L’educazione-civica era una delle materie che più mi incuriosivano quando frequentavo il liceo classico. Era la materia che nell’immaginazione associavo al galateo: come quest’ultimo insegna la giusta maniera di pulirsi la bocca usando il tovagliolo, così l’educazione civica aveva l’arduo compito d’ammaestrare sulla giusta modalità di stare al mondo, d’essere cittadini. Una sorta di stile civico per una cittadinanza più consapevole, una responsabilità più civile. Poi – è usanza con le cose che valgono – quella materia venne decapitata nel curriculum dello studente: “Tempo perso, troppo inconcludente, un sapere astratto, tanta teoria e poca pratica”. Nessun-boia è mai tenuto a giustificare le decapitazioni: ciò che resta è il sospetto che, visto che l’hanno tolta, fosse una materia valida. Una di quelle cattedre nelle quali che pensi di meritare perchè hai saputo rispondere alla domanda: “Come si fa a fare scuola?” Per poi scoprire a tue spese che, per non fallire, la domanda era un’altra: “Come essere per poter fare scuola?”
Il carcere è il quartiere più sfilacciato in una città. Fosse un treno, la gente che viaggia avrebbe il volto confuso di chi, se solo gli credessimo, coltiva il più grande sogno tra quelli umani: imparare a mettere a fuoco la sua vita, giacchè «nessuno si salva da solo» (M. Mazzantini). Da queste parti, sotto una colata di ferro e cemento, il verbo “salvarsi” ama viaggiare mano-nella-mano con il verbo “cambiare”: nessuno si salva da solo, “nessuno cambia da solo”. Quest’ultimo è stato il titolo di uno splendido convegno organizzato venerdì scorso dalla rivista “Ristretti Orizzonti” nel carcere di Padova. Per un’intera giornata, la gattabuia disastrosa della galera ha ospitato una lezione di educazione-civica d’altissima quotazione. Ci vuole fegato per viaggiare contro-vento, ma certi luoghi sono nati apposta per dare-ospitalità esattamente a tutto ciò che il mondo rifiuta perchè giudicato inutile, anche inconcludente, tempo-sprecato: l’uomo errante (“Uno così non ci serve più. Tenetevelo voi”), le materie che fanno perdere tempo (“Questi discorsi appesantiscono la mattinata”), intere librerie i cui libri destano problemi di giacenza (“Devo svuotare casa. Posso mandarvi un camioncino di libri?”). E’ per questo, badate bene, che in una città esiste il carcere: quando le discariche sono piene, il macero chiuso-per-ferie, il planning scolastico riempito, tutto ciò che rimane fuori va impacchettato e mandato in carcere. Che, da parte sua, ringrazia e ricicla: nulla si crea qui dentro, ma nemmeno nulla si distrugge. La sfida resta quella di trasformare tutto ciò che arriva, convinti che nel fondo delle cose giace «la freschezza più cara» (G. Hopkins), quella forma di bellezza che non svanisce con il suo tramontare. Dare forma all’incompiuto è bellezza.

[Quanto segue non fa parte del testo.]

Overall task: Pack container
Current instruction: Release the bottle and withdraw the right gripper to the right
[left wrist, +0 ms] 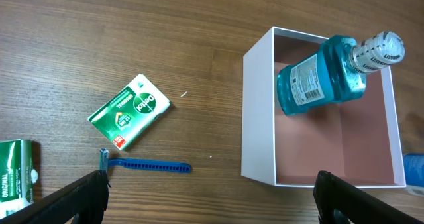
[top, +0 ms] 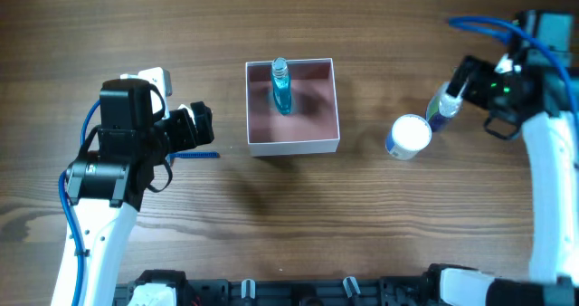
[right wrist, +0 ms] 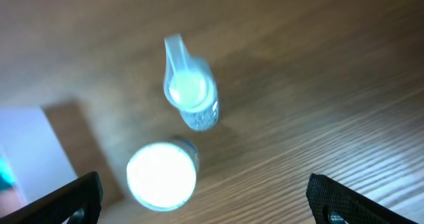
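Note:
The white box with a pink inside point(top: 294, 146) stands mid-table; the left wrist view shows its near wall point(left wrist: 258, 118). A blue mouthwash bottle point(top: 280, 87) stands upright in its back left corner, and the same bottle point(left wrist: 318, 85) shows in the left wrist view. My right gripper point(right wrist: 209, 201) is open and empty, high over a clear spray bottle point(right wrist: 191, 95) and a white-lidded jar point(right wrist: 162, 174) right of the box. My left gripper point(left wrist: 212, 197) hangs open left of the box, above a blue razor point(left wrist: 149, 165) and a green soap packet point(left wrist: 129, 111).
A second green packet point(left wrist: 14, 177) lies at the far left. In the overhead view the jar point(top: 408, 135) and the spray bottle point(top: 448, 98) stand close together, a hand's width right of the box. A black rail runs along the table's front edge.
My right gripper was open above the box and the standing bottle. Now it is far to the right, over the spray bottle and the jar. The left arm has not moved.
My right gripper first held the mouthwash bottle over the box's back edge, then low inside the box. After that the bottle stood free in the box with the gripper open above it. Now the gripper is over the items on the right.

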`<action>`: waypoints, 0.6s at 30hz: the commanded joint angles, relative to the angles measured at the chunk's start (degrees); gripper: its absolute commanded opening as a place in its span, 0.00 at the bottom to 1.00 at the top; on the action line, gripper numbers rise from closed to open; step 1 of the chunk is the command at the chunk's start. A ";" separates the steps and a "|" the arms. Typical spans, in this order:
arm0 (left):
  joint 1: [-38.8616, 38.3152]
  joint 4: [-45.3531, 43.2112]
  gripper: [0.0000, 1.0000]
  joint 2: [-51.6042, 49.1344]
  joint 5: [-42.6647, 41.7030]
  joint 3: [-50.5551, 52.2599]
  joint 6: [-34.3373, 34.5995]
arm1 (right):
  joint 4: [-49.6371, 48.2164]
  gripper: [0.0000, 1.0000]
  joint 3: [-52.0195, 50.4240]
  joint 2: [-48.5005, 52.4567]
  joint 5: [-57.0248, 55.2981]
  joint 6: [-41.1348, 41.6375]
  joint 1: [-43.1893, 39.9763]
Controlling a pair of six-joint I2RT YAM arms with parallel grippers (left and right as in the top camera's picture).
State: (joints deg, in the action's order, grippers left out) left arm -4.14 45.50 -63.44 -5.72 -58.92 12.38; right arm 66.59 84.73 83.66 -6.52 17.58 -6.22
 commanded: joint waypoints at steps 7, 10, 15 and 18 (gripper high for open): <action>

Una giornata di educazione-civica dentro un carcere è un ossimoro duro da digerire: “Cos’avrà da insegnare quella gente?” Probabilmente nulla di più di quello che già tutti sanno: che la malavita è una vita-mala, andata in malora. C’è bisogno di un’occasione per poterlo dire-bene: comprendere il male senza mai giustificarlo è educazione-civica, materia di civiltà, roba da cittadini. E’ dato incontrovertibile che si viva meglio quando non si sa cosa accade attorno a noi: resta da dimostrare la possibilità di diventare cittadini-completi facendo calare le serrande su alcuni quartieri del nostro vivere. “Nessuno cambia da solo”, allora: neanche una città potrà cambiar volto da sola. Non riuscirà a produrre futuro se s’ostina ad usare grammatiche di segregazione: «Da bestie si può diventare uomini, da uomini si può diventare santi. Ma da bestie a santi d’un passo solo non si può diventare» (don L. Milani). Era per questo che, una volta, esisteva la nobile materia dell’educazione-civica. Scomparsa, ciò che resta è pensare che ad essere educato debba essere l’altro. Neanch’io, però, cambio da solo.